* [To do]: What lines in the data hold the string "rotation"? Show them.

[Records from a data collection]

....

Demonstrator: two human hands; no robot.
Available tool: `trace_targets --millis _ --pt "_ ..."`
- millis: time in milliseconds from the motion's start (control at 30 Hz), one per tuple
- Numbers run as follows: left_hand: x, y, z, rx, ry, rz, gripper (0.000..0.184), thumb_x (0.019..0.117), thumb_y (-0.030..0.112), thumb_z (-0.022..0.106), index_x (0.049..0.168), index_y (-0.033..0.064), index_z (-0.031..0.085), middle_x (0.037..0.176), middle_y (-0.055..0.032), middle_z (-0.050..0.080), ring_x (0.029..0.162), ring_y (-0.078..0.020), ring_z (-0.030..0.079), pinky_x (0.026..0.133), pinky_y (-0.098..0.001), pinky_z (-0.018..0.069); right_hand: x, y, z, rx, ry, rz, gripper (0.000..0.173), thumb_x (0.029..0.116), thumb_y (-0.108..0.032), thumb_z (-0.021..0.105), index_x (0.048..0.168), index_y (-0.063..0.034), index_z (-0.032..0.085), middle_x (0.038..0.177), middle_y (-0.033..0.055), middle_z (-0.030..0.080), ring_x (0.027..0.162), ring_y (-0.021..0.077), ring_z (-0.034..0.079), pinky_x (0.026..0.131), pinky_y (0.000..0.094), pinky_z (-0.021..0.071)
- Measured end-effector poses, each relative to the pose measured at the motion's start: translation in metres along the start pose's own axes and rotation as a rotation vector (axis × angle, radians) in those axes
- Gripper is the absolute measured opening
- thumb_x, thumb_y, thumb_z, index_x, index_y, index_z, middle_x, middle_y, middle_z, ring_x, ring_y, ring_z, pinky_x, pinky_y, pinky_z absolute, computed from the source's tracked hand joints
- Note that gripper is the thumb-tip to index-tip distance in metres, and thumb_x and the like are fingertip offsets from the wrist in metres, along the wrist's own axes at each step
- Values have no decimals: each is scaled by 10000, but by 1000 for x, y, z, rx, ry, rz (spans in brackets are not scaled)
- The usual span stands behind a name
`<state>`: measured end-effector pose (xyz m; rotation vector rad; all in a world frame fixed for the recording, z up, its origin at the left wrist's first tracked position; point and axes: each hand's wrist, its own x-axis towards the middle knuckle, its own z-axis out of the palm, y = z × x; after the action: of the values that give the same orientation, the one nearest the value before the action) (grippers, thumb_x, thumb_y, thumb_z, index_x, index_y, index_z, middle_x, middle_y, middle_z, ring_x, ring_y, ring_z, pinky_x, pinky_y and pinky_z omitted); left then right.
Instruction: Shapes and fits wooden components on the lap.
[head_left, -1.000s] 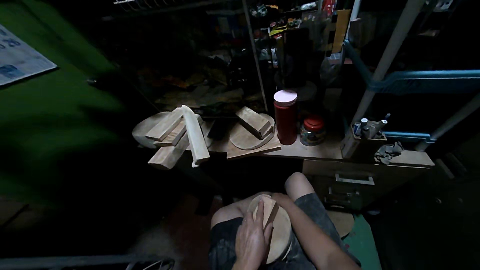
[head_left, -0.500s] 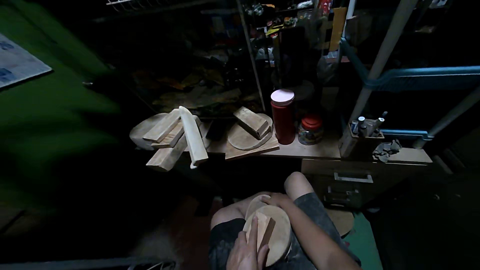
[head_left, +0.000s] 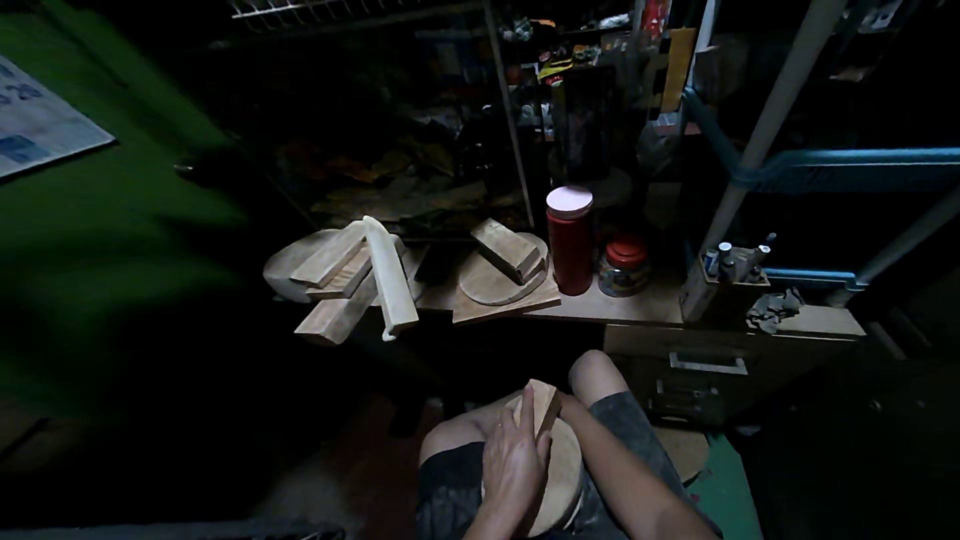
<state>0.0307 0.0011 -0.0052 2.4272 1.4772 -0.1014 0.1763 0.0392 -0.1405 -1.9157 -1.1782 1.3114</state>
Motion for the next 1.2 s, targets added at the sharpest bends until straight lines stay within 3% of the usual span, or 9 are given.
trace_targets --millis 167,333,467,733,833,900,967,1100,1200 --pt "-16 -3 -6 -3 -43 -1 828 992 421 643 1658 208 199 1424 -305 516 1168 -439 632 970 -523 531 -6 -8 3 206 13 71 423 1122 -184 430 1447 73 514 1528 238 503 1463 307 443 1234 430 312" --pt "-57 -21 -7 -40 -55 19 820 989 398 650 1642 117 243 1335 -361 552 1135 -509 626 941 -589 528 -3 -32 -14 -236 -207 127 782 1044 -655 400 1512 -37 502 1555 244 476 1473 400 422 1206 631 298" --pt "-77 -40 4 -53 -15 63 820 980 411 650 1629 82 272 1265 -353 589 1091 -500 642 923 -580 539 0 -29 -12 -266 -214 162 835 1020 -715 371 1513 -55 505 1547 225 494 1468 380 436 1197 625 319" --pt "-49 -25 0 -76 25 58 773 978 386 658 1623 133 316 1304 -327 585 1107 -485 637 921 -581 529 0 -31 -14 -250 -224 130 790 1052 -648 385 1493 -4 510 1543 258 483 1469 401 428 1201 625 306" --pt "-26 -13 2 -59 26 54 782 983 395 650 1637 169 283 1324 -295 585 1142 -454 629 946 -551 525 -25 -34 -15 -51 -92 83 506 1134 -309 401 1500 30 482 1578 226 453 1502 335 394 1253 498 264" --pt "-11 -7 2 -48 25 57 781 987 407 644 1640 186 276 1359 -290 575 1185 -443 620 990 -537 515 -12 -9 2 80 71 24 429 1117 -174 440 1463 72 503 1536 235 502 1461 320 454 1236 428 316" --pt "-2 -3 1 -30 22 60 781 990 418 638 1642 196 270 1355 -283 574 1183 -434 621 989 -530 515 15 20 12 49 83 -34 455 1107 -191 462 1466 88 487 1525 263 499 1457 342 453 1231 446 324" --pt "-8 -3 -4 -9 -26 41 815 984 431 652 1651 216 237 1374 -286 556 1181 -428 621 982 -518 522 0 7 9 225 86 16 410 1115 -159 449 1430 92 523 1498 252 529 1435 305 479 1222 415 338" --pt "-30 -11 -5 -37 -41 50 827 977 413 671 1649 189 244 1344 -312 562 1143 -454 633 940 -543 536 -16 -20 -9 -48 -83 15 508 1128 -342 406 1495 -5 509 1546 221 497 1471 330 442 1236 498 307"
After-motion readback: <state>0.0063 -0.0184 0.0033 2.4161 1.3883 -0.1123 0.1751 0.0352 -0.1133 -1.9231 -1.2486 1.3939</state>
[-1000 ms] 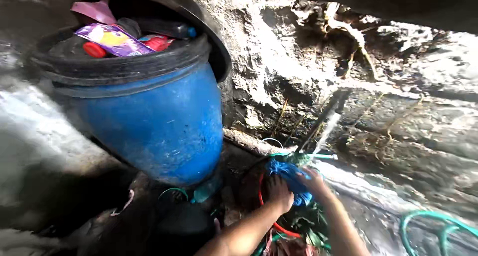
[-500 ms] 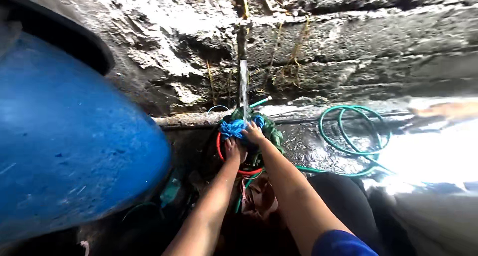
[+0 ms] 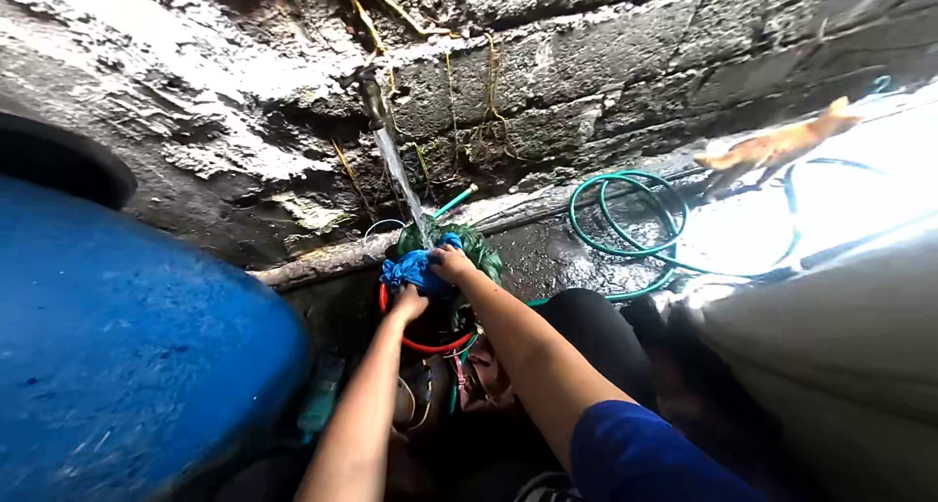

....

* [Answer for this exercise]:
- Measured end-effector poses, each relative to the pose measured at the motion's start: translation in metres along the start pose's own axes and rotation as a rotation vector (axis × angle, radians) in those axes
`<state>`: measured end-effector pose (xyz m; rotation vector rad; all in a world frame fixed for the recording, z up, its origin at the left wrist's first tracked position; point and axes: each hand's wrist, its own x-axis towards the middle knuckle, its own z-axis out of the palm, y = z × x; after the action: of the values that give the same orientation, the one nearest the value before the action) (grippers, thumb_x, thumb_y, thumb_z, index_x, index_y, index_z, middle_x, middle_y, middle_z, ring_x, ring_y, ring_z, pinky_x, pinky_y and pinky_z omitted); left then right.

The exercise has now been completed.